(PROMPT): Show all lines of the entries in which the word "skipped" is found.

(Source data)

==*==

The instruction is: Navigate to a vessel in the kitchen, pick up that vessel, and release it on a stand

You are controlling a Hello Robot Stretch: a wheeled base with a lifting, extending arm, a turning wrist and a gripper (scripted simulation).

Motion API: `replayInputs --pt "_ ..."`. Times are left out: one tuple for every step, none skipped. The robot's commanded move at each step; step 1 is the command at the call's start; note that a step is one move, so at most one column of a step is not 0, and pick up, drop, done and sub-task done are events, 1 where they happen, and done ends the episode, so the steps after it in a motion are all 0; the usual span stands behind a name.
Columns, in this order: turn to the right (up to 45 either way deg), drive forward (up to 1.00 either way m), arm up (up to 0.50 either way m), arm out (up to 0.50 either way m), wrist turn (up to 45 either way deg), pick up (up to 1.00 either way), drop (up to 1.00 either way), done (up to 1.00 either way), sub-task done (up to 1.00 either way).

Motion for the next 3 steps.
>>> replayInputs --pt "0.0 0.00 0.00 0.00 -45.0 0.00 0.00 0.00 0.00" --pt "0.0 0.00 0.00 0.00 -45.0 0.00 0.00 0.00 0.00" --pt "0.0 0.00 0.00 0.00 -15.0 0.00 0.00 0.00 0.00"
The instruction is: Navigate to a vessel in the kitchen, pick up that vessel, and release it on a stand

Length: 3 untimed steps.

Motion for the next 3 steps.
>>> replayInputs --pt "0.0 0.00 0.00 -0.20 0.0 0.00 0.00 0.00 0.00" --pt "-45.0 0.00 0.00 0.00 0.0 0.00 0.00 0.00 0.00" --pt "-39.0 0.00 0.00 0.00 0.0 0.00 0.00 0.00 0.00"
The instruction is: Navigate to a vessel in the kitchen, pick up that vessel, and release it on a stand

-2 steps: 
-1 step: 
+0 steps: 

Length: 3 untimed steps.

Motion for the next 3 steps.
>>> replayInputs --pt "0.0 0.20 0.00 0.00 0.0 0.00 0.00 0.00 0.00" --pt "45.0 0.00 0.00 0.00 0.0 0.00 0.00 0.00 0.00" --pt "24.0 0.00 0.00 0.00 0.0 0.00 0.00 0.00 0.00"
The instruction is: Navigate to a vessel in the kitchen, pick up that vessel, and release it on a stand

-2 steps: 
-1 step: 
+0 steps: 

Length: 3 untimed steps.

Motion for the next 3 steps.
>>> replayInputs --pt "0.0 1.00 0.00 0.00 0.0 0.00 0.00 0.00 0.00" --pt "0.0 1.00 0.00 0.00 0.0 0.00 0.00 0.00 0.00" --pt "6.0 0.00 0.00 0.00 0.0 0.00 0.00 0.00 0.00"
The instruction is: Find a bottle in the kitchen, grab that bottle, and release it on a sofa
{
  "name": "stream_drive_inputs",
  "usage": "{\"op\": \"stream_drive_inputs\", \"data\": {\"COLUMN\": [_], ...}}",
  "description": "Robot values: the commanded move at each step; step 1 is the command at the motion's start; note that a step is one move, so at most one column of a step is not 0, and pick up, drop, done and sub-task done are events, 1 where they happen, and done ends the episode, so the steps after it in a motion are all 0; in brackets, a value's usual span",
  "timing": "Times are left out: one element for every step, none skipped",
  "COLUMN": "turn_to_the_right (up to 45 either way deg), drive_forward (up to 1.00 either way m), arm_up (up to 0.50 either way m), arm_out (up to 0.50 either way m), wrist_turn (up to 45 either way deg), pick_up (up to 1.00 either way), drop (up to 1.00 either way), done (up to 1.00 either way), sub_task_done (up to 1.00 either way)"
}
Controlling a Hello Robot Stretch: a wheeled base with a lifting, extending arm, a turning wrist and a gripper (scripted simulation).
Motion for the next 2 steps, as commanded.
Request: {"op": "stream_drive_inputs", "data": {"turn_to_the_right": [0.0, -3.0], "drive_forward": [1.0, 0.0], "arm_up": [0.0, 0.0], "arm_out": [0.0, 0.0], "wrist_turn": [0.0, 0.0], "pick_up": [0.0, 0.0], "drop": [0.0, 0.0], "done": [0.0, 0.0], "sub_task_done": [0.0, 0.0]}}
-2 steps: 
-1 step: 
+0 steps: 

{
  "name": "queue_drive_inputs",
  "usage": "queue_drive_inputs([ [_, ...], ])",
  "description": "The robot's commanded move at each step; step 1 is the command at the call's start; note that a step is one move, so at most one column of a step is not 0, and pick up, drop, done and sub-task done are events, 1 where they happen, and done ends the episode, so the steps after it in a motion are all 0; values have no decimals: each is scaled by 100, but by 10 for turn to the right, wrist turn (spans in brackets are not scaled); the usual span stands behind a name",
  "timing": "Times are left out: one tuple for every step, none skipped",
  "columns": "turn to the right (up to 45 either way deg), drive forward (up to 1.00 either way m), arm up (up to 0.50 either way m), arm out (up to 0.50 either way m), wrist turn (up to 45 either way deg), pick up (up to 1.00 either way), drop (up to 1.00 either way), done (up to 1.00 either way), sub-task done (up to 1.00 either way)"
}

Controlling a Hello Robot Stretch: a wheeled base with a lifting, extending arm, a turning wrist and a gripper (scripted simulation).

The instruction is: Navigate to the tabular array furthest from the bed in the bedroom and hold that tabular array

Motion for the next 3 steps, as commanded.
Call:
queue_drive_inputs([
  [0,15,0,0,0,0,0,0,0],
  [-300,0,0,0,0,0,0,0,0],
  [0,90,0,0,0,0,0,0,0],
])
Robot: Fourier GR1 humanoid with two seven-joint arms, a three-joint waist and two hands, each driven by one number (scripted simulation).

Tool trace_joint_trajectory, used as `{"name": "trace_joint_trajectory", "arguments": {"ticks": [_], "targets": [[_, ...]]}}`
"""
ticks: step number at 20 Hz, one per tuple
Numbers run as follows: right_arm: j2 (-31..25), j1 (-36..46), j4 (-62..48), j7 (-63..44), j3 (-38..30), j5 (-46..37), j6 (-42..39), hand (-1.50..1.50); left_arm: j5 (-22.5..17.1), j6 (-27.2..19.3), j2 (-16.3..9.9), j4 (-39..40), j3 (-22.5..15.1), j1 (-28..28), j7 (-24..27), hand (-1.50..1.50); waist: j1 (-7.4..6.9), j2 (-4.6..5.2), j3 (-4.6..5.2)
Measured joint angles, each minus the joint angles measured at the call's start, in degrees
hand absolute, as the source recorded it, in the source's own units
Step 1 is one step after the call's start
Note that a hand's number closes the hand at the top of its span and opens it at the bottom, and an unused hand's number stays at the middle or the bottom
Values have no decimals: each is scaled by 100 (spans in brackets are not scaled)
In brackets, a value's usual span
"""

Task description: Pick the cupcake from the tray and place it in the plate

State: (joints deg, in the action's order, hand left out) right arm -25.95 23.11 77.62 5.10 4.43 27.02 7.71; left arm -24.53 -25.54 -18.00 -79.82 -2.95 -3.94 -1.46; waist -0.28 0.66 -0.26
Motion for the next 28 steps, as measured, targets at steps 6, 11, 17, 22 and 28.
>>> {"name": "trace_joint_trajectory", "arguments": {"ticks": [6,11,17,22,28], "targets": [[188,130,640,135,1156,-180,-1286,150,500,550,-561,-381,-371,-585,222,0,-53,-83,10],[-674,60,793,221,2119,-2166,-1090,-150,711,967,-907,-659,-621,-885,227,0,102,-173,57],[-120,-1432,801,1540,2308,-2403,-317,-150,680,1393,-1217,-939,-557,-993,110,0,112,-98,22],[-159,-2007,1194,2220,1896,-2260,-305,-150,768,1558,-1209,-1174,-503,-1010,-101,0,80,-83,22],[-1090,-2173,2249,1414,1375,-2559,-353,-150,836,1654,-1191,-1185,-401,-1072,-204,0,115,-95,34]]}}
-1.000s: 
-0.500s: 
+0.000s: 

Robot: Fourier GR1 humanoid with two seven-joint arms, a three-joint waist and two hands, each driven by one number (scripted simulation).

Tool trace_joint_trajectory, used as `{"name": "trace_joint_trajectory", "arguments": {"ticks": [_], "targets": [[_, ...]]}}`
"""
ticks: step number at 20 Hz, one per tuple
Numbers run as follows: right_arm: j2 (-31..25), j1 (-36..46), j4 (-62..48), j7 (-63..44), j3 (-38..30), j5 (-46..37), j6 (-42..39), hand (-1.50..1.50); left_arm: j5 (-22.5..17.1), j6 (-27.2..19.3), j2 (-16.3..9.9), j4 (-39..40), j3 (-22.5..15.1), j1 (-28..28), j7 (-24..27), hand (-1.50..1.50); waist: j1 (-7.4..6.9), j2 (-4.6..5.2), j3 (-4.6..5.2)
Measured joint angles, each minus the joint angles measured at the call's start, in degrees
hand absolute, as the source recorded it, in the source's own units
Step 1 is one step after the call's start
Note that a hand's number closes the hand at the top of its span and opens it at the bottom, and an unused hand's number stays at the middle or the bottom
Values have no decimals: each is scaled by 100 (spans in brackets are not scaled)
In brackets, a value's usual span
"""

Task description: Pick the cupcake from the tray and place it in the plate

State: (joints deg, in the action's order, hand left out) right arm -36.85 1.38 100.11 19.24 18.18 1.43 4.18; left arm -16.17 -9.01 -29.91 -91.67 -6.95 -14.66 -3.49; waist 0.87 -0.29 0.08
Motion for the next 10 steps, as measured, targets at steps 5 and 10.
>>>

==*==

(YOUR RESPONSE):
Motion API: `replayInputs --pt "_ ..."`. Times are left out: one tuple for every step, none skipped. The robot's commanded move at each step; step 1 is the command at the call's start; note that a step is one move, so at most one column of a step is not 0, and pick up, drop, done and sub-task done are events, 1 where they happen, and done ends the episode, so the steps after it in a motion are all 0; the usual span stands behind a name.
  "timing": "Times are left out: one element for every step, none skipped",
  "timing": "Times are left out: one tuple for every step, none skipped",

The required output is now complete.